For FGF, this connects directly to our long-term strategy. We are not interested in Web3 or blockchain as buzzwords. We are interested in the practical possibilities around protecting, licensing, distributing and monetising original IP in smarter ways.
The final workshop also included FiBAN Pitch Finland and investor networking. For FGF, this was a useful pressure test. It forced us to explain the company and slate in a clearer investor language, without losing the creative core.
And then the programme ended in a very Finnish way: on a sauna boat.
There was a slightly haikea feeling when it was over. But also a good feeling. New friends, new colleagues, and a stronger Nordic-Baltic AV network.

The value of the network
One of the best things about AV Growth was that the participants did not all come from the same corner of the industry.
There were companies from film, TV, games, XR, animation, casting, production, digital platforms and hybrid models. That mix made the conversations more useful. A film producer and a game studio may use different words, but often they are trying to solve related problems: financing, audience, talent, IP, distribution, visibility and time.
Through the programme, FGF has built and deepened conversations with many companies and people across the network, including AiAiProductions / Jarkko Jortikka / AiAi and High Mountain Rangers, Europa Films / Giulio Musi, Media Deals and SpielFabrique / Thierry Baujard, MiTale / Natasha Skult, RedStage Entertainment / Marjaana Auranen, Dreamloop Games / Joni Lappalainen and Rory Warwick, Jamedia Productions / Anna Blom and Mia Palmgren, Sunday Rebel Films/ Kristele Pudane, Tallifornia / Tonu Hiielaid, Return Entertainment / Anna Rosa Lappalainen, and Helsinki Casting / Katri Aksola.

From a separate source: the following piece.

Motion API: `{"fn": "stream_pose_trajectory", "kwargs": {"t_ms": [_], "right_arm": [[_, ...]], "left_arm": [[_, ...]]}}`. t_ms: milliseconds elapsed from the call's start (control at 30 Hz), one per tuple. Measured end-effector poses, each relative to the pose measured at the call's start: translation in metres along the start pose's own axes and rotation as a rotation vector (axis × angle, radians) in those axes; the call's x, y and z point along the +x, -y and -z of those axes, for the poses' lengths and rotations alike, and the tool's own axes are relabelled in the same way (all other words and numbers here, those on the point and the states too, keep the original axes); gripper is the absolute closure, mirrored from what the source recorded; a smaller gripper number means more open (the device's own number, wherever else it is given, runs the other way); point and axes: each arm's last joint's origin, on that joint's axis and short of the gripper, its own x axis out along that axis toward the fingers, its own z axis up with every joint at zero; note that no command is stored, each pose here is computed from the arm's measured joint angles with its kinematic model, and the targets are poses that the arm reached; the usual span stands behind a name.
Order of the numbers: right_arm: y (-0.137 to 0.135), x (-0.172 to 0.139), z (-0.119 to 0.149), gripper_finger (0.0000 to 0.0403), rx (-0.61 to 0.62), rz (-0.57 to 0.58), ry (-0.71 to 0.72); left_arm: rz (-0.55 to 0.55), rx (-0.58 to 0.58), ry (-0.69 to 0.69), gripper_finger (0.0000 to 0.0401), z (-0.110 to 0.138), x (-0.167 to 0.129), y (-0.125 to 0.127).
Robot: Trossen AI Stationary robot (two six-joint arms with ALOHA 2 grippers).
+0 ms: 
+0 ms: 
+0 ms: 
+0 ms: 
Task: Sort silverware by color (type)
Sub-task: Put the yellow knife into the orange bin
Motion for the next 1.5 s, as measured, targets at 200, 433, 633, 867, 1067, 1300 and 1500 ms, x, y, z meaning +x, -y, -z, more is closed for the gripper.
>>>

Some of these conversations may become collaborations. Some may become advice, introductions, shared market knowledge or simply better understanding of how others are navigating the same changing landscape. That is also valuable.
What we take forward
For Fiilin Good Films, the main takeaway from AV Growth is not a single tool, one workshop or one contact. It is a better way to think.
Growth in the AV sector is not only about getting bigger. It is about becoming more deliberate. More structured. More aware of the market. More capable of explaining value to different people. More careful with rights. More open to collaboration. More realistic about funding. More curious about new technologies without being naïve about them.
AV Growth helped us understand the media landscape better as it keeps changing.
It also reminded us that expertise does not only come from speakers on stage. It comes from peer companies, mentors, late conversations, office visits, difficult questions, shared frustrations and practical examples.
A warm thank you to the organisers and mentors who made this possible: Fanny Heinonen, Niina Virtanen and Arto Käyhkö from Film Tampere; Juha Suonpää, Maria Salomaa and Ilmari Huttu-Hiltunen from Tampere University of Applied Sciences; and Charlotte Gimfalk from Yrkesnämnden för Film och TV.
Thank you also to the programme mentors and experts, including Hanna Vuorinen / Media Minds, Marko Kulmala / Insano, Natasha Skult / MiTale and University of Turku, Emma Ilves / Helsinki Casting & Blockbusters Gang, Roosa Toivonen / Ikigai, Marika Makaroff / Gutsy Animations, Arto Käyhkö / Film Tampere, Martina Eriksdotter / AI Sweden, Grace Maharaj / Arvet Agency, Emmanuel Eckert, Justine Bannister / Just B Consulting, Thierry Baujard / Media Deals, Jacqueline Gault / The Gault Shop, and Lene Børglum / Space Rocket Nation.
And thank you to all the participating companies, what a great new network.